Ursula Smith

Personal information
- Born: 1934 (age 91–92)

Sport
- Country: England
- Sport: Badminton

Medal record
Women's badminton
Representing England
Uber Cup
| Silver medal – second place | 1963 Wilmington | Women's team |
Commonwealth Games
| Gold medal – first place | 1966 Kingston | Women's doubles |
| Bronze medal – third place | 1966 Kingston | Women's singles |
Asian Championships
| Gold medal – first place | 1965 Lucknow | Women's doubles |
| Silver medal – second place | 1965 Lucknow | Women's singles |
| Silver medal – second place | 1965 Lucknow | Mixed doubles |

= Ursula Smith =

English badminton player

Ursula Honour Smith married name Oakley (born 1934) is a former English international badminton player.

==Early life==
She lived at 'Fernleigh' 15 Brunswick Sq Herne Bay Kent from age of ten. She attended La Sainte Union RC school in Herne Bay.
She attended the University of Southampton, where she played for the university badminton team, winning the UAU championship in December 1952 in the Victory Hall of Loughborough College.

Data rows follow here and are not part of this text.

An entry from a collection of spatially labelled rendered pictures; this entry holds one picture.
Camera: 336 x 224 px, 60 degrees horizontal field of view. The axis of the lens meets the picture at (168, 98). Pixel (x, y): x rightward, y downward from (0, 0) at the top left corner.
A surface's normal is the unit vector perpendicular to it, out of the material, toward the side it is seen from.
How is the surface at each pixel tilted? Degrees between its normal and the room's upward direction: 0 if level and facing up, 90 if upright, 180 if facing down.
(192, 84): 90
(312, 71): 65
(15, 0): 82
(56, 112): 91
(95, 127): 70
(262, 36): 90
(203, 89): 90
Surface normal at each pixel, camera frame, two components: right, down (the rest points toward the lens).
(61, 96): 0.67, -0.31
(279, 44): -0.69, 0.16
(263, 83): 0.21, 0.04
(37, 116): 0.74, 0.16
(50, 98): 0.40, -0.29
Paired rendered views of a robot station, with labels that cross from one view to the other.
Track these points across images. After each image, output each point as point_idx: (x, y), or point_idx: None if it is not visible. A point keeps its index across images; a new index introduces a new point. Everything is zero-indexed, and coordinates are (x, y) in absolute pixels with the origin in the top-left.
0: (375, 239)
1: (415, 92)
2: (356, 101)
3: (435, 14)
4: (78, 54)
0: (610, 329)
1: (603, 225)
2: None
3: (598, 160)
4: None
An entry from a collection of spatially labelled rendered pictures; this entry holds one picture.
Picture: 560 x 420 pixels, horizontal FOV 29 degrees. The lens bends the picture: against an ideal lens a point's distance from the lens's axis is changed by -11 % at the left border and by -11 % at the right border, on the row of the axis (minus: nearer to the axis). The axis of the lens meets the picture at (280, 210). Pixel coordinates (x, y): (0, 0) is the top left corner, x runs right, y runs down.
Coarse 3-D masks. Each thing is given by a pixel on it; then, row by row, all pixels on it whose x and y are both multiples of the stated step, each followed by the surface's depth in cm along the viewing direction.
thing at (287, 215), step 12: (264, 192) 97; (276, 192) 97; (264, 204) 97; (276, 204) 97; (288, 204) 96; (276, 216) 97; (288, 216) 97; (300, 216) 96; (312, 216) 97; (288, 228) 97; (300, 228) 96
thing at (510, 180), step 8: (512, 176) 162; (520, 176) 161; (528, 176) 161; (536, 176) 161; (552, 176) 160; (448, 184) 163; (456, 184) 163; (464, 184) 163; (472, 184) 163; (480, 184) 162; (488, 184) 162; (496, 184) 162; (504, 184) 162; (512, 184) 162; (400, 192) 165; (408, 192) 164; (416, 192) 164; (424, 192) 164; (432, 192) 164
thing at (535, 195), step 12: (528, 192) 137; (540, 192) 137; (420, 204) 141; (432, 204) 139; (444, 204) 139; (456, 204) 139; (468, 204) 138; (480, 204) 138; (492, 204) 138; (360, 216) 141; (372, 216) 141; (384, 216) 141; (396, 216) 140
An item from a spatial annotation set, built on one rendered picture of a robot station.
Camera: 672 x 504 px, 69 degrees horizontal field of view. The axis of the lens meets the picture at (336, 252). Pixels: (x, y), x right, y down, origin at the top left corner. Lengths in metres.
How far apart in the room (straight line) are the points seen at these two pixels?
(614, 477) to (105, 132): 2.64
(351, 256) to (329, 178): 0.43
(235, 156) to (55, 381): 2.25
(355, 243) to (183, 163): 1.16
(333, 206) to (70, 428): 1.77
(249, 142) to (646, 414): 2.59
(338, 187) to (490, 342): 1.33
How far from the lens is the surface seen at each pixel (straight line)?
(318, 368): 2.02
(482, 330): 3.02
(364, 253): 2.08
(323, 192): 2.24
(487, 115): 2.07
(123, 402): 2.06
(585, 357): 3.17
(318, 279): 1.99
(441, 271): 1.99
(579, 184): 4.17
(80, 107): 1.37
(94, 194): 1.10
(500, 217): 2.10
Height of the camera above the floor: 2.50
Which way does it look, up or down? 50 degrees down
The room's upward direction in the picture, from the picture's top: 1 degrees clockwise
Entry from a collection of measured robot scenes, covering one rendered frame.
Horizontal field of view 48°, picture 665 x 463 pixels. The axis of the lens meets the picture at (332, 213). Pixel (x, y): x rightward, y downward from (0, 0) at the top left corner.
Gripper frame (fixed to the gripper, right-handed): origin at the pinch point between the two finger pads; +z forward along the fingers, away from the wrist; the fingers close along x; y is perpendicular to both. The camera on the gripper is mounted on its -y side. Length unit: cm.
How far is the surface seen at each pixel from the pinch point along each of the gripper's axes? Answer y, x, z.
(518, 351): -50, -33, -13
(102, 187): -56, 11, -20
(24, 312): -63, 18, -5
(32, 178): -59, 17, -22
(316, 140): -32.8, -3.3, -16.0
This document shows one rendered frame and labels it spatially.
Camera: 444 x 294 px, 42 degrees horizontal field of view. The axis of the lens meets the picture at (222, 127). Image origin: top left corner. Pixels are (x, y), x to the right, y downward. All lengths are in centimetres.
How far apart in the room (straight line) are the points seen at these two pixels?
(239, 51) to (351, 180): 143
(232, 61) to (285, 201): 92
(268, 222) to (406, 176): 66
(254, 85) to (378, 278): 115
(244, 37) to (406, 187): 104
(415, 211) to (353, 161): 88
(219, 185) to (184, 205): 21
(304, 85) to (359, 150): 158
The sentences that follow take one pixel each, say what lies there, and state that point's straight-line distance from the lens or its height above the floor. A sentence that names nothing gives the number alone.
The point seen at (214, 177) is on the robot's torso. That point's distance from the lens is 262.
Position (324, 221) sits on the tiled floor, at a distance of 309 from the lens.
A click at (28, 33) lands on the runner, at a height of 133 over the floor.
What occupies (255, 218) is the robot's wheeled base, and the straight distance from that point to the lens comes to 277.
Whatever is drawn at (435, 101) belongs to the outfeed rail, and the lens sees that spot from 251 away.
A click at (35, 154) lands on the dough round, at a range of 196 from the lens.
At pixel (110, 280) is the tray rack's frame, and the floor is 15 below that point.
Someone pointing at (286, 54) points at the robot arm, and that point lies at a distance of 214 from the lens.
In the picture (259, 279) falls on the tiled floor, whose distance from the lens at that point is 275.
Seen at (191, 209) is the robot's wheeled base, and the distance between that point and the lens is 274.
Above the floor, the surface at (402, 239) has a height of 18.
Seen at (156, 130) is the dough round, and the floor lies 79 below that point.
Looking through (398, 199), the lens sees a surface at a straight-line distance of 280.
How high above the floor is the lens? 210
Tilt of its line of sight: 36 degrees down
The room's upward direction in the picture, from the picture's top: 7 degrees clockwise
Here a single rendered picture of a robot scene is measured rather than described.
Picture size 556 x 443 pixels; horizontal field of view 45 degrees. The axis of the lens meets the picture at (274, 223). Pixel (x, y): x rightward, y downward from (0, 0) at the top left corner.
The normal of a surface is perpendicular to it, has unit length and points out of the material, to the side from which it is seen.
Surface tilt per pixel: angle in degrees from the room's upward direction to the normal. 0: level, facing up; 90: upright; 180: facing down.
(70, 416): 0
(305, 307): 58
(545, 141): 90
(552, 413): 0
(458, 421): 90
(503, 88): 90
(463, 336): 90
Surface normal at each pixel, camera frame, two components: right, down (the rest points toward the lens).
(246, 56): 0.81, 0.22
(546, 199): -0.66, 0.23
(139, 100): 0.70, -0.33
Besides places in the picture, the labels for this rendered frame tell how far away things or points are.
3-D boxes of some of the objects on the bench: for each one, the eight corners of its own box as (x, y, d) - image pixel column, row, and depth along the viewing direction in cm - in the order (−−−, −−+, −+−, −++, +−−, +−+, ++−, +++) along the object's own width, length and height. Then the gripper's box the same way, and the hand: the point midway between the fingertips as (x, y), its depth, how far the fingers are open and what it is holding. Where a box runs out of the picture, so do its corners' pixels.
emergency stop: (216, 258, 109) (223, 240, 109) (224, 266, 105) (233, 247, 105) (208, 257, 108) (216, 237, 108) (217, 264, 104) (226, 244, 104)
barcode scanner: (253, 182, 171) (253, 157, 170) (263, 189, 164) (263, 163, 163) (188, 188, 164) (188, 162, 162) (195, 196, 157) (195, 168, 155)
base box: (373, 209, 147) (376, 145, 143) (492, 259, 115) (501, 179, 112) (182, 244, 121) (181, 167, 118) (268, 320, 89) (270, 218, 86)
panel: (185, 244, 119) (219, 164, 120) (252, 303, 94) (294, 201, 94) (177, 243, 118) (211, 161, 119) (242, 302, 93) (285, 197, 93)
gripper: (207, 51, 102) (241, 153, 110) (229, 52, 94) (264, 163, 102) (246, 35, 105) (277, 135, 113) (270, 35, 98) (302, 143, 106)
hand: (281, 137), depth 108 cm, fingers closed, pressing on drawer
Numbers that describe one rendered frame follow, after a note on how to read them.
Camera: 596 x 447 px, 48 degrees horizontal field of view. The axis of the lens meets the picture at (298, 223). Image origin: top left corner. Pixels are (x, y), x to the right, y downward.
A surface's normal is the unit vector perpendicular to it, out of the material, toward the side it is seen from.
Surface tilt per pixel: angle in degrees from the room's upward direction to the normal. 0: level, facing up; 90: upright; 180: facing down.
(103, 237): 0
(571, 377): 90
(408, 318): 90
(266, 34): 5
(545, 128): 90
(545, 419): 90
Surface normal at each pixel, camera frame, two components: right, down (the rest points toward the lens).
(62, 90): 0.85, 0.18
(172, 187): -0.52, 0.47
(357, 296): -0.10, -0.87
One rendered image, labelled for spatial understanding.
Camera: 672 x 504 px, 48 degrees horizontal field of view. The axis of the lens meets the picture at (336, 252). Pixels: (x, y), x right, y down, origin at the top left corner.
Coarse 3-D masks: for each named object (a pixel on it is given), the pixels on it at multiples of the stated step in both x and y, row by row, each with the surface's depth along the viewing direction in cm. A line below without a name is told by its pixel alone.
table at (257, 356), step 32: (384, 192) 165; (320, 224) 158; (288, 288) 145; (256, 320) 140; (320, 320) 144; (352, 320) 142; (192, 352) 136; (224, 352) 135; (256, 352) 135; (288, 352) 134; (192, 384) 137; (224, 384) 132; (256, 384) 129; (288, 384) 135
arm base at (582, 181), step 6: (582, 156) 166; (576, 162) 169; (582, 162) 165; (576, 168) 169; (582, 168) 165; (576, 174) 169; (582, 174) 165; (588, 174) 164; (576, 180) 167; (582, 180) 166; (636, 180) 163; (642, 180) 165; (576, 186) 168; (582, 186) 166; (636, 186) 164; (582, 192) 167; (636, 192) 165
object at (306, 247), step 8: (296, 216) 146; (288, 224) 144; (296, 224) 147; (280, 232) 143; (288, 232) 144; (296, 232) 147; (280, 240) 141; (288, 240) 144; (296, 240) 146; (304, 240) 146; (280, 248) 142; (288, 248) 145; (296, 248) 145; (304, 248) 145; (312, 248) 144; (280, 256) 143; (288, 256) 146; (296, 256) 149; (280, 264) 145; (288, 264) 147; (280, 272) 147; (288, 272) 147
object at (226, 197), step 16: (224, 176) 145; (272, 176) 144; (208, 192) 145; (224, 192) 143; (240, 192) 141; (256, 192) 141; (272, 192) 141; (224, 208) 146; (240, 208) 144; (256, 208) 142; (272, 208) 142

In 1956 she worked at St George's Hospital when at The Lanesborough at Hyde Park Corner, as a nurse. She visited France for 12 months in 1955 to learn French.

==Badminton career==
Smith was a winner of the All England Open Badminton Championships. She won the 1965 All England Open Badminton Championships women's singles.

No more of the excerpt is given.